Il répondit aussitôt, en homme qui connaît la question :

— Non, ça ne va pas. C’est un procédé trop simple, trop commun, trop connu. Moi j’avais pensé à prendre le nom de mon pays, comme pseudonyme littéraire d’abord, puis à l’ajouter peu à peu au mien, puis même, plus tard, à couper en deux mon nom comme vous me le proposiez.
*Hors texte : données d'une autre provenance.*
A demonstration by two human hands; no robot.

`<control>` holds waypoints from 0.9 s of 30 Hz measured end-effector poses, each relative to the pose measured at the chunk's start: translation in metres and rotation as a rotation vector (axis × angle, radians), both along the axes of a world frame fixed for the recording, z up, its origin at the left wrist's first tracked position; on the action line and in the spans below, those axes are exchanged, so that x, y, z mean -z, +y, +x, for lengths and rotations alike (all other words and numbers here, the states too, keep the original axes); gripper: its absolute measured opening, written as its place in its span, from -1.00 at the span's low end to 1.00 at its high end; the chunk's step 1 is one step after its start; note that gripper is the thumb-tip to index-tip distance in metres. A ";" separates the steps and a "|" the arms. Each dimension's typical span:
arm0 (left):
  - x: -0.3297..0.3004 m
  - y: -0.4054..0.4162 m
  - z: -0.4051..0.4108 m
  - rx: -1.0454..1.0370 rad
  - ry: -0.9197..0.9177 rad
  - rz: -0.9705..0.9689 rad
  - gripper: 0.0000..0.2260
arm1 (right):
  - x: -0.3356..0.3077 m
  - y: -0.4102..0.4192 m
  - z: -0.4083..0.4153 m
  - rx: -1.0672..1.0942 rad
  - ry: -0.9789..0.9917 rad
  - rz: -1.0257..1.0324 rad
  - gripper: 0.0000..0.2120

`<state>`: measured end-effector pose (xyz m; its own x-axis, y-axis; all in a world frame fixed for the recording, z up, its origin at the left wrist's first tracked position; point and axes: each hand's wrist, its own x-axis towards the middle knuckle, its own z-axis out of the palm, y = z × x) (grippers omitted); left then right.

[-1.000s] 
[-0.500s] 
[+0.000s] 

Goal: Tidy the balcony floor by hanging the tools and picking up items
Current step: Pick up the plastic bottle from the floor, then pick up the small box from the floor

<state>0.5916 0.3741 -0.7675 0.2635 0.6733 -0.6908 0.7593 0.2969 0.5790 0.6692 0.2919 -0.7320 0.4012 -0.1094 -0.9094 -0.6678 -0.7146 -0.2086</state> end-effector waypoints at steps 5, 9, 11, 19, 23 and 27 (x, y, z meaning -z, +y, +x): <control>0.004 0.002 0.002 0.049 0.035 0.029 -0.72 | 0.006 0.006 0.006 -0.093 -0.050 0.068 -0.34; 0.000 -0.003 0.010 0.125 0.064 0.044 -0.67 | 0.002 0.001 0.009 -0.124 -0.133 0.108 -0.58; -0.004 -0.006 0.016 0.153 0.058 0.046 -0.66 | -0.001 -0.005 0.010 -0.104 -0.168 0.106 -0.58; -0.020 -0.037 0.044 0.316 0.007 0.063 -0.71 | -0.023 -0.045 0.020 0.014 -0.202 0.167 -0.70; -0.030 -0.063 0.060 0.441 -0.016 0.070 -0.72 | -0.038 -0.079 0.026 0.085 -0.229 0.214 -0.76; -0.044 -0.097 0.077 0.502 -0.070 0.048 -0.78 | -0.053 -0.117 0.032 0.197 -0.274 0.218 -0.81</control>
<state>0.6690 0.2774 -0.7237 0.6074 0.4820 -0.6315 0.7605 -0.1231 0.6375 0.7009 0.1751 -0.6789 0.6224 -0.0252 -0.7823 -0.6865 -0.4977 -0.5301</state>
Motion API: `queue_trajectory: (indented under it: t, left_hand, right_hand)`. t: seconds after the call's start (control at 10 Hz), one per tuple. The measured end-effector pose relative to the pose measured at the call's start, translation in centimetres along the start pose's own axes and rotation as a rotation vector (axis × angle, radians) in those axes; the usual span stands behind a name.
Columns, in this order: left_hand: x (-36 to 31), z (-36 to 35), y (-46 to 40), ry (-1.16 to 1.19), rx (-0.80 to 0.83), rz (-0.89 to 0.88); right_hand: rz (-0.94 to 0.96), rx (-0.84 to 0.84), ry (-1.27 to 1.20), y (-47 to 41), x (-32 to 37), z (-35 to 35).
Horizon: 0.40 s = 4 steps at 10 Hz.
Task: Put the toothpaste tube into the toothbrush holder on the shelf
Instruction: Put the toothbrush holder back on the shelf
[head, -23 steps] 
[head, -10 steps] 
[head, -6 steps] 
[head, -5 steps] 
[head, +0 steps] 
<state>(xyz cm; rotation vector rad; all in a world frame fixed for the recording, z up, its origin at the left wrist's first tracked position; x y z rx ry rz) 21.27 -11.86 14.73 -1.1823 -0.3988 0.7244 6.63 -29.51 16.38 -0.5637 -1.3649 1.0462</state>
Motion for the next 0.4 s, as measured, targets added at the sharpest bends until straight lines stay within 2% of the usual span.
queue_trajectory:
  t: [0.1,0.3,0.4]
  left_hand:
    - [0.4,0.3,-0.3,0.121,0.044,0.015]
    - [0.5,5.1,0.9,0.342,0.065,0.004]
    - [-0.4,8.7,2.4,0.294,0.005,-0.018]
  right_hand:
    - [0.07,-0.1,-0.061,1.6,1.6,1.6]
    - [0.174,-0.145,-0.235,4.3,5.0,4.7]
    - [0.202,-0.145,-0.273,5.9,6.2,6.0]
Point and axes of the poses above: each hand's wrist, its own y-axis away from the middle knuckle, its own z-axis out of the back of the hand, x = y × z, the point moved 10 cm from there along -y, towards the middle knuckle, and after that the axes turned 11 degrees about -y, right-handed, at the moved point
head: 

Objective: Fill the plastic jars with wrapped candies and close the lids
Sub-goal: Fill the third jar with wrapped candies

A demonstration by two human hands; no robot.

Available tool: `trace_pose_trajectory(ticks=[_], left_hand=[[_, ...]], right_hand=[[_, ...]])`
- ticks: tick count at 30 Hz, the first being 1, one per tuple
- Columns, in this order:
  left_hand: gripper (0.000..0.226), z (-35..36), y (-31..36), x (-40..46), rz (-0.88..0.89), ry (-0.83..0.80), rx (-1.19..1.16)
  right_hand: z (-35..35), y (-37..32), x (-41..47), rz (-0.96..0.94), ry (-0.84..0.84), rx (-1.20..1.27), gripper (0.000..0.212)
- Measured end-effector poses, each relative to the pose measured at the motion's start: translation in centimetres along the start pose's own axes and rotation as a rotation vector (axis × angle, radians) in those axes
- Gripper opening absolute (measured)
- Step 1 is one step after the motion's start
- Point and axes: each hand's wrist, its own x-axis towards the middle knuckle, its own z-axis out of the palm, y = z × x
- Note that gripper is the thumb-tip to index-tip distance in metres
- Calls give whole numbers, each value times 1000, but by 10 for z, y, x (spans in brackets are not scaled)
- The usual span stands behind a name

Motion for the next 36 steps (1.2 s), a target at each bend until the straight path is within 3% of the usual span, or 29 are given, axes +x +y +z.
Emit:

Elle demanda :  — Votre pays c’est Canteleu ?

— Oui.

Mais elle hésitait : — Non. Je n’en aime pas la terminaison. Voyons, est-ce que nous ne pourrions pas modifier un peu ce mot… Canteleu ?

Elle avait pris une plume sur la table et elle griffonnait des noms en étudiant leur physionomie. Soudain elle s’écria : — Tenez, tenez, voici.

Et elle lui tendit un papier où il lut : « Madame Duroy de Cantel. »

Il réfléchit quelques secondes, puis il déclara avec gravité :

— Oui, c’est très bon.

Elle était enchantée et répétait :

— Duroy de Cantel, Duroy de Cantel, Madame Duroy de Cantel. C’est excellent, excellent !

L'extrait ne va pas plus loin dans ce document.